* [GOAL OF THE EXERCISE]: Repeat verbatim, and only, the lines of the data below, beginning at the line that contains "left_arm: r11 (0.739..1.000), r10" and stopping after the line that contains "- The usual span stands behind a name".

Stored data entries
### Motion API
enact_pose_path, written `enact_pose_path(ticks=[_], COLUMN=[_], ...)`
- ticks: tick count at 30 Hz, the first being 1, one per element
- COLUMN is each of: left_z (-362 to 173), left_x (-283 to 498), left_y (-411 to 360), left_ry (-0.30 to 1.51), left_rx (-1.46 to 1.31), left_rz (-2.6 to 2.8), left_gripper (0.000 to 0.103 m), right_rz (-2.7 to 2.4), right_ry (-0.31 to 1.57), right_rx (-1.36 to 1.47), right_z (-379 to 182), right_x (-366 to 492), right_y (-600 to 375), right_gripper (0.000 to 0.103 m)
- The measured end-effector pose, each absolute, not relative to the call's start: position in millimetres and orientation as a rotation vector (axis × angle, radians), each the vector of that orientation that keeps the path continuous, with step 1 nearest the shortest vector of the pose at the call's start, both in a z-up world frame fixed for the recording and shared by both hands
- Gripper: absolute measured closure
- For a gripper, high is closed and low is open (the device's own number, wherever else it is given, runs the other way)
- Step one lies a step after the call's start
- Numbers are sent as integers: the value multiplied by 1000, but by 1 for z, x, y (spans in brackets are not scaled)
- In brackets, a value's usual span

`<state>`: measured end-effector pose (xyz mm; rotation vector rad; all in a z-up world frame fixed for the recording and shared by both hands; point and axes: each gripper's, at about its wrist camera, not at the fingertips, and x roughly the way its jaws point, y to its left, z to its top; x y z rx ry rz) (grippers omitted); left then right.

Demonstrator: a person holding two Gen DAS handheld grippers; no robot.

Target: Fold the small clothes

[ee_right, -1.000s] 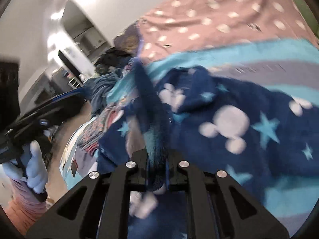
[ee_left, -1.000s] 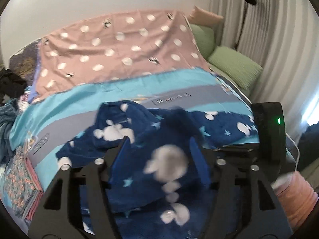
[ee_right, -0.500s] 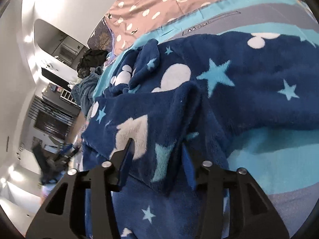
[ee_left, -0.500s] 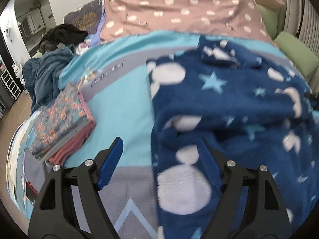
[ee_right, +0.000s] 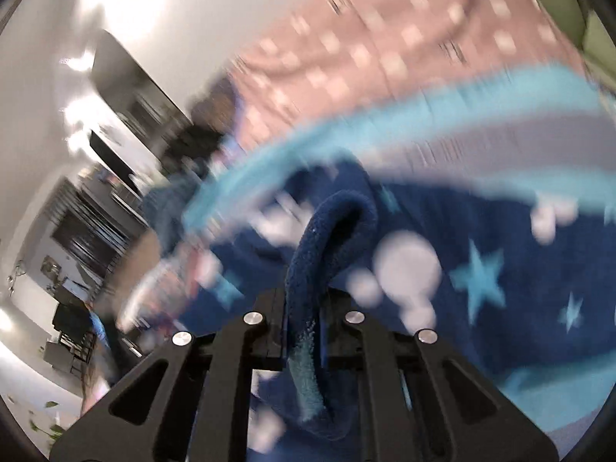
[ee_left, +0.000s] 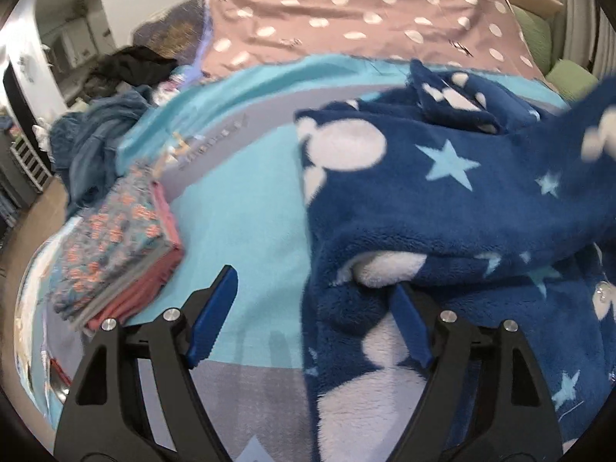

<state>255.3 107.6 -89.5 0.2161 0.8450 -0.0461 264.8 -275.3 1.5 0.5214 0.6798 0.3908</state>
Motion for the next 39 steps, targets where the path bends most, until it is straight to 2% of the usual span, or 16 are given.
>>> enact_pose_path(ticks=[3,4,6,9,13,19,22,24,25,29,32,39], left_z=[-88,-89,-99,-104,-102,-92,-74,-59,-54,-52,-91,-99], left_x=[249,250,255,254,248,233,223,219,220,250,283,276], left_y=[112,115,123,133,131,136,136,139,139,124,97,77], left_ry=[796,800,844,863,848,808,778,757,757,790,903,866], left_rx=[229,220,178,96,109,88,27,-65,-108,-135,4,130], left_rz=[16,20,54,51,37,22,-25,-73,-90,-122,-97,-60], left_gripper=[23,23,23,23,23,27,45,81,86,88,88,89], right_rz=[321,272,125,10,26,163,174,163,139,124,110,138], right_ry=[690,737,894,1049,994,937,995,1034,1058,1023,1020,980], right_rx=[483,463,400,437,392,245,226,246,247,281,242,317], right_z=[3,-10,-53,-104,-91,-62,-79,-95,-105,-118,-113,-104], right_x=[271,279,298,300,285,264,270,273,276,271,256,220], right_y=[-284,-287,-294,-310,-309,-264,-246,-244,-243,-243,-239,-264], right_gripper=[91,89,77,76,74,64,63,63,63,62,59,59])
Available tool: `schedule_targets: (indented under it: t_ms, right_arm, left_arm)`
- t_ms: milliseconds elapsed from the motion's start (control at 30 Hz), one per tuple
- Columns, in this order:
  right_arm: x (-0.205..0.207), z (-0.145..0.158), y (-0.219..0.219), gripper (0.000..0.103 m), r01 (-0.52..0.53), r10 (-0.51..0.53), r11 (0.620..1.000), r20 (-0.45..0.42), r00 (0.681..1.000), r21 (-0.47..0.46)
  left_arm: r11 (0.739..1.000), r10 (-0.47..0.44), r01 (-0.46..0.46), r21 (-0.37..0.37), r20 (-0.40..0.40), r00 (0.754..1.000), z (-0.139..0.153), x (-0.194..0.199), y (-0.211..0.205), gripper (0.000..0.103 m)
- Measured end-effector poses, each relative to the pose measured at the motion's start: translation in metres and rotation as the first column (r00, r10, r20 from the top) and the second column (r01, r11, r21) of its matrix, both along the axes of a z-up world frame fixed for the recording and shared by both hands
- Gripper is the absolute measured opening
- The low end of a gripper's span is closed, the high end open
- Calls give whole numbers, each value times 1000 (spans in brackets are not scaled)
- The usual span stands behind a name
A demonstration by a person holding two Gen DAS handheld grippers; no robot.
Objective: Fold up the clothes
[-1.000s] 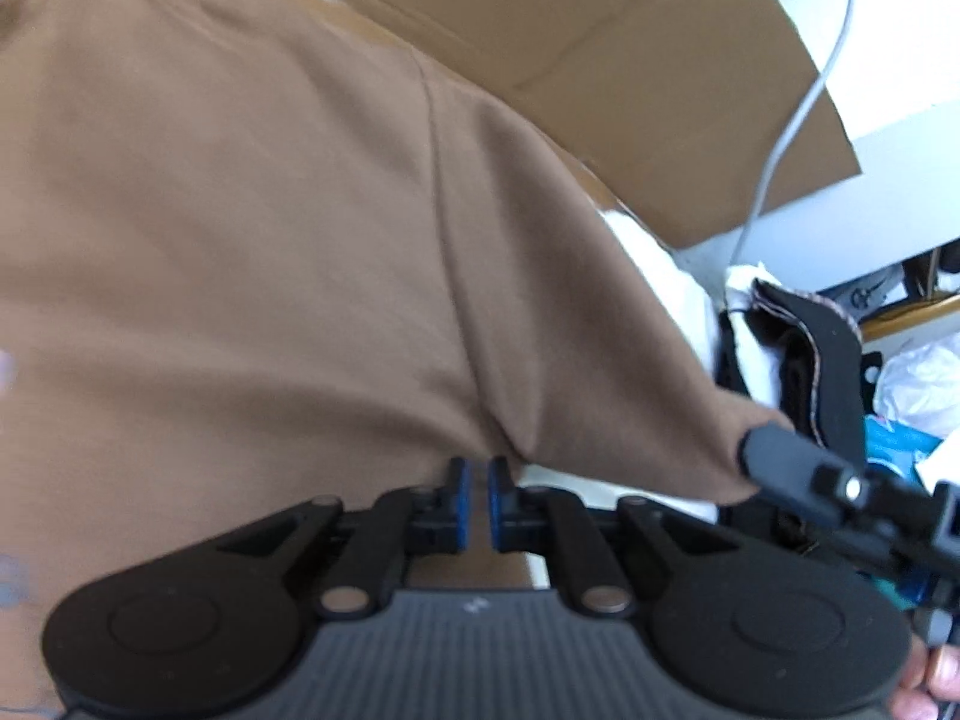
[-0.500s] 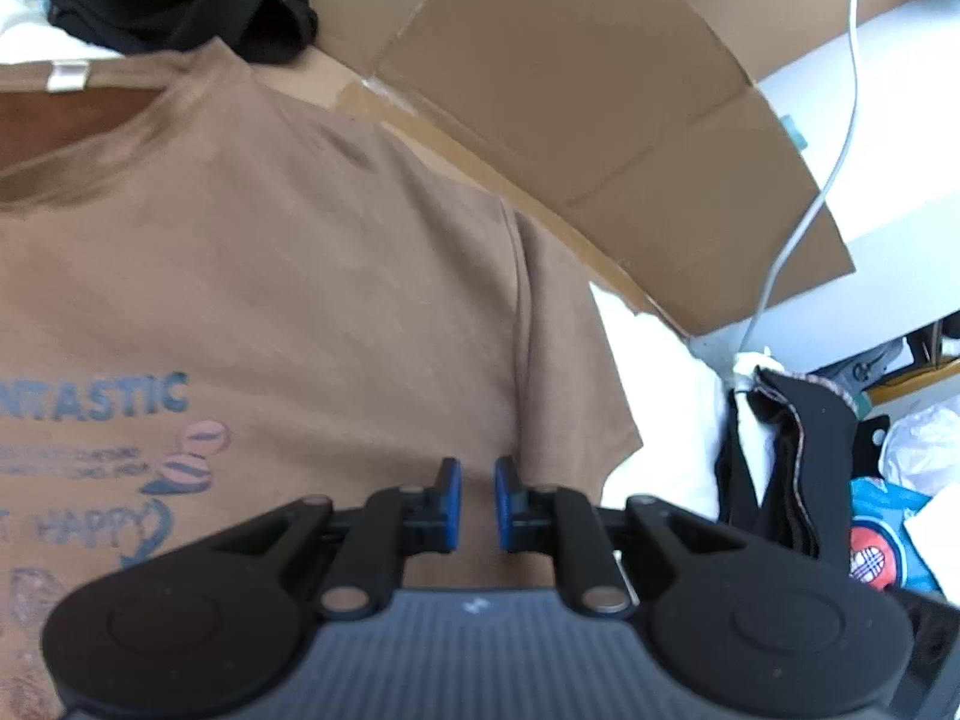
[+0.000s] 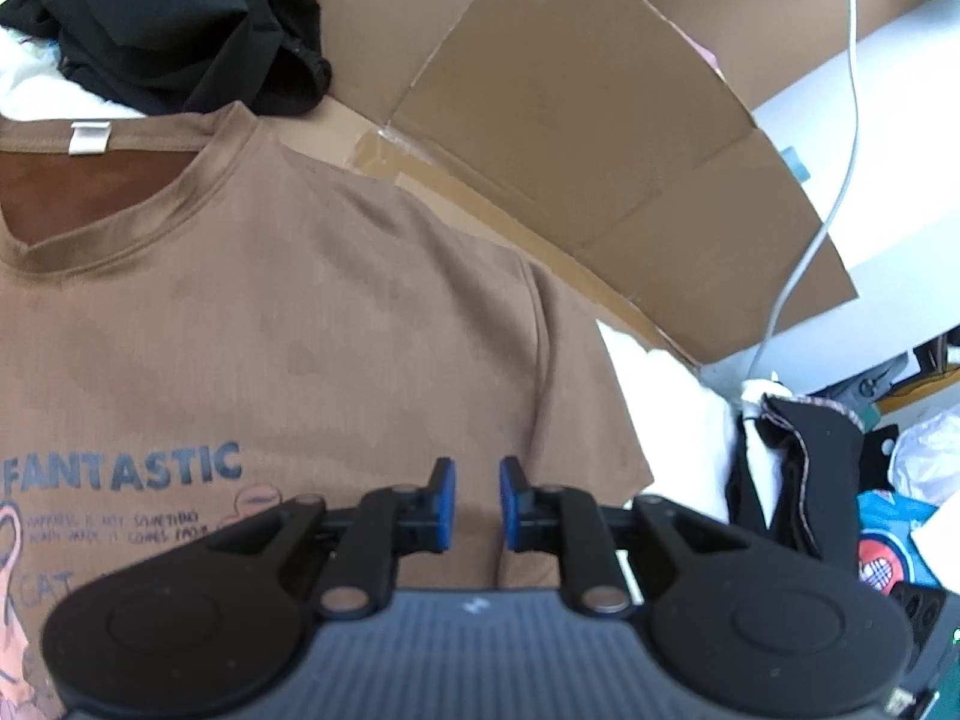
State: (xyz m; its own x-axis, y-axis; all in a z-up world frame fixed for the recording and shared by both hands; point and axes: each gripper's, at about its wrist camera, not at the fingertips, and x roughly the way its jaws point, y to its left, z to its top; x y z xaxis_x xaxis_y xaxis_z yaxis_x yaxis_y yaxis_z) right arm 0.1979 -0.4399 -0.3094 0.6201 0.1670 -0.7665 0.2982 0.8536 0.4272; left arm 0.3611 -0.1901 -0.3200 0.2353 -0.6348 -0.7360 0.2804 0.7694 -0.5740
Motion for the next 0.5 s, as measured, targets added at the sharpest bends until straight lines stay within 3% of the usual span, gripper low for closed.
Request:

* [SOLUTION TO THIS PROBLEM]:
  left_arm: r11 (0.739..1.000), r10 (-0.47..0.44), r01 (-0.46..0.46), r21 (-0.37..0.37), r20 (-0.40..0.40), r00 (0.754..1.000), z (-0.139..0.153), x (-0.194..0.199), y (-0.211..0.205), gripper (0.000..0.103 m)
- Measured end-effector poses, each relative to the pose measured at the motion's start: translation in metres and rotation as the first column (r00, r10, r20 from the top) and the second column (r01, r11, r21) of its matrix, both along the axes of a z-up world frame fixed for the recording and shared by both hands
- Gripper is the absolute measured opening
- The low end of a gripper's span is closed, the high end open
- Calls give whole numbers, each value times 1000 (spans in brackets are not scaled)
- The usual span stands behind a name

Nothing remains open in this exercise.